13th Linux System Management skills (daily operation and maintenance management skills)

Last Update:2017-12-13 Source: Internet

Author: User

Tags cpu usage

Developer on Alibaba Coud: Build your first app with APIs, SDKs, and tutorials on the Alibaba Cloud. Read more ＞

13th Linux System Management skills (daily operation and Maintenance management skills)

The content of this chapter is the core, the probability of future use is also very large, as long as the basic knowledge necessary to do the primary system administrator is not a problem.

13.1 Status of the monitoring system

As an operations engineer, system administrator, if you do not understand their own system, then how to troubleshoot problems? If there is a problem, be sure to check what is the problem, where the problem, the system of resource consumption how to view.

13.1.1 using the W command to view the current system load

The first part is the system time, and the current time can be viewed using the date command.

The second part is the system running time

The third part is landing a few users, from the following can be seen, you can see which terminal is logged in. If it is a network login, the terminal is PS/0,PS/1 these; if the system is logged in, the Tty1,tty1-tty6 will appear as 6 terminals. From is where it can be seen.

Load average is a critical section, which is its system load, which is the most common use of this part. It is followed by three numbers, which are the average load values for the system in 1 minutes, 5 minutes, and 15 minutes, respectively. The first number is the number of processes that use CPU activity per unit of time, and the larger the value, the greater the pressure on the server. This number can be fraction, or 100, the current value is 0, indicating that the system has no load, there is no active process, which indicates that the server is in an idle state. This is wasteful for the Linux operating system, which is wasting. What value is the ideal state? See how many CPUs you have, this refers to the logical CPU, not the physical CPU. There are many types of CPUs, Intel, AMD, there will be several CPUs, each with a lot of logical CPUs. The commands to view the CPU are as follows:

Cat/proc/cpuinfo, the number that needs to be viewed is processor. If it is 0, it represents 1, 1 is 2, and if 39, it represents 40.

This is about the logical CPU, not the physical CPU. The number on the system is 0, which means there is a CPU, the first number found with the W command is 1 is the best, not idle and no pressure. Processor The maximum number is 7, representing a maximum of 8 CPUs, as long as the W command to find the number is not greater than 8, it is possible. [Email protected] is the time to log on, idle is idle for how long, PCPU is the use of the CPU time, what is the applicable command, the back can not control it.

Another command is: uptime, which is the same as the result of the W command.

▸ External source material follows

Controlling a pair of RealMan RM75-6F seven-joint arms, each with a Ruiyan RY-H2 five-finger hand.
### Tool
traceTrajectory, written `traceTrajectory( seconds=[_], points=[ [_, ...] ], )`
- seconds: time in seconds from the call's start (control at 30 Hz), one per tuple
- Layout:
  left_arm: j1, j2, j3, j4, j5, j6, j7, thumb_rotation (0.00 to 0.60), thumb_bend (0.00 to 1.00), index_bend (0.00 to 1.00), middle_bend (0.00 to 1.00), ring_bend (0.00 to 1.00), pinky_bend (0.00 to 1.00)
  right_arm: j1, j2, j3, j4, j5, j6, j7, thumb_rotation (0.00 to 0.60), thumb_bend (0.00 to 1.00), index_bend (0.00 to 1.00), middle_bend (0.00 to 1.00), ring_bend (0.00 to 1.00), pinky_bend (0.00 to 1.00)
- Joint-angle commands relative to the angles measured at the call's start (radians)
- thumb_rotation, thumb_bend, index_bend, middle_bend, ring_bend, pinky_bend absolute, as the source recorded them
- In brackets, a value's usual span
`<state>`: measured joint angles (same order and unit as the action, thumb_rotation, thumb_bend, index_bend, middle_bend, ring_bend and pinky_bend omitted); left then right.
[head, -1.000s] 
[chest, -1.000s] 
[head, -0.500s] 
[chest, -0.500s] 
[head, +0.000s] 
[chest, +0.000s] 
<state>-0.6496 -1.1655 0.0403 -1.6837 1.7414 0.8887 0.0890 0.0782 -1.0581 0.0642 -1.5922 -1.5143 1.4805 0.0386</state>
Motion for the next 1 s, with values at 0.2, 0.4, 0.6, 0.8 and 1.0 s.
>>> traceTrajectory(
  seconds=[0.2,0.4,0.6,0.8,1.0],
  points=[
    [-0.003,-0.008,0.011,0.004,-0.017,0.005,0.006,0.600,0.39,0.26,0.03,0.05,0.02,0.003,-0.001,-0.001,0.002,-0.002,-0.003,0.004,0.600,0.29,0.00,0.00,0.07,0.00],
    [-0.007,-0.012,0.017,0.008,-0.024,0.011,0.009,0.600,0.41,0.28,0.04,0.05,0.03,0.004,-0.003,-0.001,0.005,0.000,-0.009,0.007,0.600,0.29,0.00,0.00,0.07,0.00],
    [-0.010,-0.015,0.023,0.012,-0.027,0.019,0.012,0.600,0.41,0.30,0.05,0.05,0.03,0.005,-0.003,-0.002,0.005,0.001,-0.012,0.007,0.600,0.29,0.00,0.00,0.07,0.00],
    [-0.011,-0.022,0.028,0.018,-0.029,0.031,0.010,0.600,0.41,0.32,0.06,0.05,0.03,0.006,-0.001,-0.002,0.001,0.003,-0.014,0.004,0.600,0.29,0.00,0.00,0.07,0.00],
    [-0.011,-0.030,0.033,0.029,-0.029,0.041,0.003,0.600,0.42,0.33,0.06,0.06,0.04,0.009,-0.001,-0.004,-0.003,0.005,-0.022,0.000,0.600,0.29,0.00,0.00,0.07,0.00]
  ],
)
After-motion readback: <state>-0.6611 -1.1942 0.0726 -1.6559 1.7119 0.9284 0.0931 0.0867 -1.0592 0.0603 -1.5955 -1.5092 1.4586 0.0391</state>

Note: The/proc/cpuinfo file records the CPU details. There are currently more than 2 multicore CPUs on the market, and in Linux it is 2*n CPU (n is a single physical CPU with several cores). If n is 4, you will see 8 pieces of information when you view the file, and the last piece of information will show a processor of 7, viewing the current system has several CPUs, you can use the command grep-c ' processor '/proc/cpuinfo. Then, when you look at several physical CPUs, you need to see the keyword physical ID.

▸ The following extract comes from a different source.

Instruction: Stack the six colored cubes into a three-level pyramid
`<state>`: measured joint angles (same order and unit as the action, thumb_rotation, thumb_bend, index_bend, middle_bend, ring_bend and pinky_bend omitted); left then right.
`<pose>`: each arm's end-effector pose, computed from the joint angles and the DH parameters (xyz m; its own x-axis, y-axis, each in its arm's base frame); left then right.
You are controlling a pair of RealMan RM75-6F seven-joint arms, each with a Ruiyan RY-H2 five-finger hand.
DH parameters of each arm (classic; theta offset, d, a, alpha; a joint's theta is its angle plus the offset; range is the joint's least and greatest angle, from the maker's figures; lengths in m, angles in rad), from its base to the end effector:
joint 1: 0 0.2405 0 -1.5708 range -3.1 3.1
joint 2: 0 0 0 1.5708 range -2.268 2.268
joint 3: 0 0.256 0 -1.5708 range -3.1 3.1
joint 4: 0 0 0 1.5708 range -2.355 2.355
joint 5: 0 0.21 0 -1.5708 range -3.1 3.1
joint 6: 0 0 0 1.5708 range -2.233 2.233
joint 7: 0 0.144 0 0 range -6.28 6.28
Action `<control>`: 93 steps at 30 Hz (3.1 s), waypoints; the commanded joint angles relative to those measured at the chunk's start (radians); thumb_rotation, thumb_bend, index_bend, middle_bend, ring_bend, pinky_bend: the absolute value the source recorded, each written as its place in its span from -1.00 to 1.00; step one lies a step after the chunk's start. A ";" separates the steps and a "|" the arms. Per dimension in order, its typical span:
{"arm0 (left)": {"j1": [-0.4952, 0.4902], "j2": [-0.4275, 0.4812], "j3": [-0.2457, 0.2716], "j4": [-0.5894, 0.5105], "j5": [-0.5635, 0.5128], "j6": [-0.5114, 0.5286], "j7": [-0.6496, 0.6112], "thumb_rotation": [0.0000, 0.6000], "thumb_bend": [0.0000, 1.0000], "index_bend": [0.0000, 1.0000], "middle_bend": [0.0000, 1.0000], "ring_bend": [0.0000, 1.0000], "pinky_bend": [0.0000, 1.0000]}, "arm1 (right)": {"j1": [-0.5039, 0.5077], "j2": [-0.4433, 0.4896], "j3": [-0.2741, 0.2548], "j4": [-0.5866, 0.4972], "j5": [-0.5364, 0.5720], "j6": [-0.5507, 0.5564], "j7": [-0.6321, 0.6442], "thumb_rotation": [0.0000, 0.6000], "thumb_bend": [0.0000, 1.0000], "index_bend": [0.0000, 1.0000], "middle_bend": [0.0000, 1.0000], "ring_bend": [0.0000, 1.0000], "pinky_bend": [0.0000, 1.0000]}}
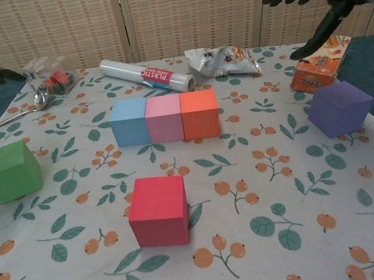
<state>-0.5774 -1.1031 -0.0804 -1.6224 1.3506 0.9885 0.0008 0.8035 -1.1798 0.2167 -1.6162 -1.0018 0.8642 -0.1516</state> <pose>-0.2290 0.3166 0.1113 0.4625 0.2580 0.8483 0.8707 -0.3127 -0.3796 -0.1549 -0.3851 0.0975 0.3874 -0.2439 0.8891 -0.9054 -0.2826 0.3170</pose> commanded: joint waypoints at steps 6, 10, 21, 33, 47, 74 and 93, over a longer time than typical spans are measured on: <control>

13.1.2 using the Vmstat command to view the status of the monitoring system

We learned to look at the load situation with the W command, if there is a high load value, such as the number of queries larger than the number of CPU cores, the CPU is not enough. At this point you need to think about why the CPU is not enough, what the process is doing, what tasks are in use of the CPU, and you may want to see where the bottleneck is in the system.

You can find the CPU cores, memory, virtual memory swap partition, IO is the disk, the system process and so on related things. Often use the Vmstat 1 command to output a state every second, feeling almost the end of Ctrl C.

Of course, can also vmstat 1 5, output once every second state, output 5 times the end.

We only need to care about the following columns:

Proc Displays information about the process:

R, a shorthand for run, indicates how many processes in the system belong to the run state. If there is only one CPU, there may only be one process at a time that is using the CPU, and the other processes are queued. But they are cyclical and each process has the opportunity to use the CPU for a while. It is in the state of R, whether it is in use or in a queue. If the value is longer than the number of server CPUs, then the CPU resources are insufficient.

B, is the block's abbreviation, indicating the number of processes waiting for the resource. b means that the process is blocked by resources other than the CPU (hard disk or network), in a waiting state, the card is dead, B is blocked. For example, the speed is slow, the process wants to send you a packet, if the network speed quickly, only 1 seconds to send the finished. But now slow, it may take 10 seconds, is because the speed is too slow, this time can only wait for the speed, this is how many processes are waiting.

Memory displays information about the RAM

A swpd that represents the amount of memory that is switched to the swap partition, in kilobytes. Previously speaking of partitions, there is a swap partition, when the memory is not enough, the system can temporarily put some of the memory data into the swap space. If this number does not change, it is OK; If the number continues to change, it means that memory and swap partitions are constantly exchanging data, which means there is not enough memory.

Free,buff,cache We talk about memory, we'll talk about the meanings of these words.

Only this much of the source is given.